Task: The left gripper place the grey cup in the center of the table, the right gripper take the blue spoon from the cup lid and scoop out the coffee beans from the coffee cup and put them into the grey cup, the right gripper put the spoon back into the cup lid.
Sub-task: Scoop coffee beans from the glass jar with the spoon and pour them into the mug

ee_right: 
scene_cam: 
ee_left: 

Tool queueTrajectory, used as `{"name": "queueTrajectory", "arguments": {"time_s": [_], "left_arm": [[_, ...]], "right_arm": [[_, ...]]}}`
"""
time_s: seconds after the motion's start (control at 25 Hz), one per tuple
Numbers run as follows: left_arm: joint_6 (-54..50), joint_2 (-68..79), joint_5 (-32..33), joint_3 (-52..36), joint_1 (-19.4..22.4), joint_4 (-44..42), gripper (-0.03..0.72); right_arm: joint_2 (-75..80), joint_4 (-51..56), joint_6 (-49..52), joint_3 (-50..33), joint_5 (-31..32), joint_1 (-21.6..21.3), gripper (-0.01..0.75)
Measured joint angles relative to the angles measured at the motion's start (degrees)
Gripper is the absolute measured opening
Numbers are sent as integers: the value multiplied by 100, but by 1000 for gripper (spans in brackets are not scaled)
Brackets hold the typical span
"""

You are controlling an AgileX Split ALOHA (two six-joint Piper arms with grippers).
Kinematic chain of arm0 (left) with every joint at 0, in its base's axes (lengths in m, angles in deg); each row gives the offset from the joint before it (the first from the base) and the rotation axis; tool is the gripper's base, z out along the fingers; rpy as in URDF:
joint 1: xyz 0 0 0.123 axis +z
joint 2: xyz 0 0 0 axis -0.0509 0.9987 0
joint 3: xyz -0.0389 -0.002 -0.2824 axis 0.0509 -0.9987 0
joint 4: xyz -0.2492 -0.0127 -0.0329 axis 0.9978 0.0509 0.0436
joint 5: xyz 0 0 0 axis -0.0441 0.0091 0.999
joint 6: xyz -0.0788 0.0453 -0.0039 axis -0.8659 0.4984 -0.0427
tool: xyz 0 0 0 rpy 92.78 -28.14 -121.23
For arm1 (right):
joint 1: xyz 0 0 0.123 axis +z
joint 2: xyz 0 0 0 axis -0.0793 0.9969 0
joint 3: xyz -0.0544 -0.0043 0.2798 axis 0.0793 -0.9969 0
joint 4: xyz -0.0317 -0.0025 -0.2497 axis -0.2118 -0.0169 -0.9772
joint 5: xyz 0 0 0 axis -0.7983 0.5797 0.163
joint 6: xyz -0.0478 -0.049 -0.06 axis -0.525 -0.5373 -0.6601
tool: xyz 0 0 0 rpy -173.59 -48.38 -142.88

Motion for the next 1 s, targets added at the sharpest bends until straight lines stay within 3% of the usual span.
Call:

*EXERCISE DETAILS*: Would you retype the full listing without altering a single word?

*RESPONSE TO THIS TASK*:
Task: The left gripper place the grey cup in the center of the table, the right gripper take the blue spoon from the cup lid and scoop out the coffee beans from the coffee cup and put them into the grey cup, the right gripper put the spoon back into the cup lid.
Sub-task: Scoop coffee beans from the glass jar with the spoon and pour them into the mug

ee_right: 
scene_cam: 
ee_left: 

Tool queueTrajectory, used as `{"name": "queueTrajectory", "arguments": {"time_s": [_], "left_arm": [[_, ...]], "right_arm": [[_, ...]]}}`
"""
time_s: seconds after the motion's start (control at 25 Hz), one per tuple
Numbers run as follows: left_arm: joint_6 (-54..50), joint_2 (-68..79), joint_5 (-32..33), joint_3 (-52..36), joint_1 (-19.4..22.4), joint_4 (-44..42), gripper (-0.03..0.72); right_arm: joint_2 (-75..80), joint_4 (-51..56), joint_6 (-49..52), joint_3 (-50..33), joint_5 (-31..32), joint_1 (-21.6..21.3), gripper (-0.01..0.75)
Measured joint angles relative to the angles measured at the motion's start (degrees)
Gripper is the absolute measured opening
Numbers are sent as integers: the value multiplied by 100, but by 1000 for gripper (spans in brackets are not scaled)
Brackets hold the typical span
"""

You are controlling an AgileX Split ALOHA (two six-joint Piper arms with grippers).
Kinematic chain of arm0 (left) with every joint at 0, in its base's axes (lengths in m, angles in deg); each row gives the offset from the joint before it (the first from the base) and the rotation axis; tool is the gripper's base, z out along the fingers; rpy as in URDF:
joint 1: xyz 0 0 0.123 axis +z
joint 2: xyz 0 0 0 axis -0.0509 0.9987 0
joint 3: xyz -0.0389 -0.002 -0.2824 axis 0.0509 -0.9987 0
joint 4: xyz -0.2492 -0.0127 -0.0329 axis 0.9978 0.0509 0.0436
joint 5: xyz 0 0 0 axis -0.0441 0.0091 0.999
joint 6: xyz -0.0788 0.0453 -0.0039 axis -0.8659 0.4984 -0.0427
tool: xyz 0 0 0 rpy 92.78 -28.14 -121.23
For arm1 (right):
joint 1: xyz 0 0 0.123 axis +z
joint 2: xyz 0 0 0 axis -0.0793 0.9969 0
joint 3: xyz -0.0544 -0.0043 0.2798 axis 0.0793 -0.9969 0
joint 4: xyz -0.0317 -0.0025 -0.2497 axis -0.2118 -0.0169 -0.9772
joint 5: xyz 0 0 0 axis -0.7983 0.5797 0.163
joint 6: xyz -0.0478 -0.049 -0.06 axis -0.525 -0.5373 -0.6601
tool: xyz 0 0 0 rpy -173.59 -48.38 -142.88

Motion for the next 1 s, targets added at the sharpest bends until straight lines stay within 3% of the usual span.
Call:

Output for the exercise is complete.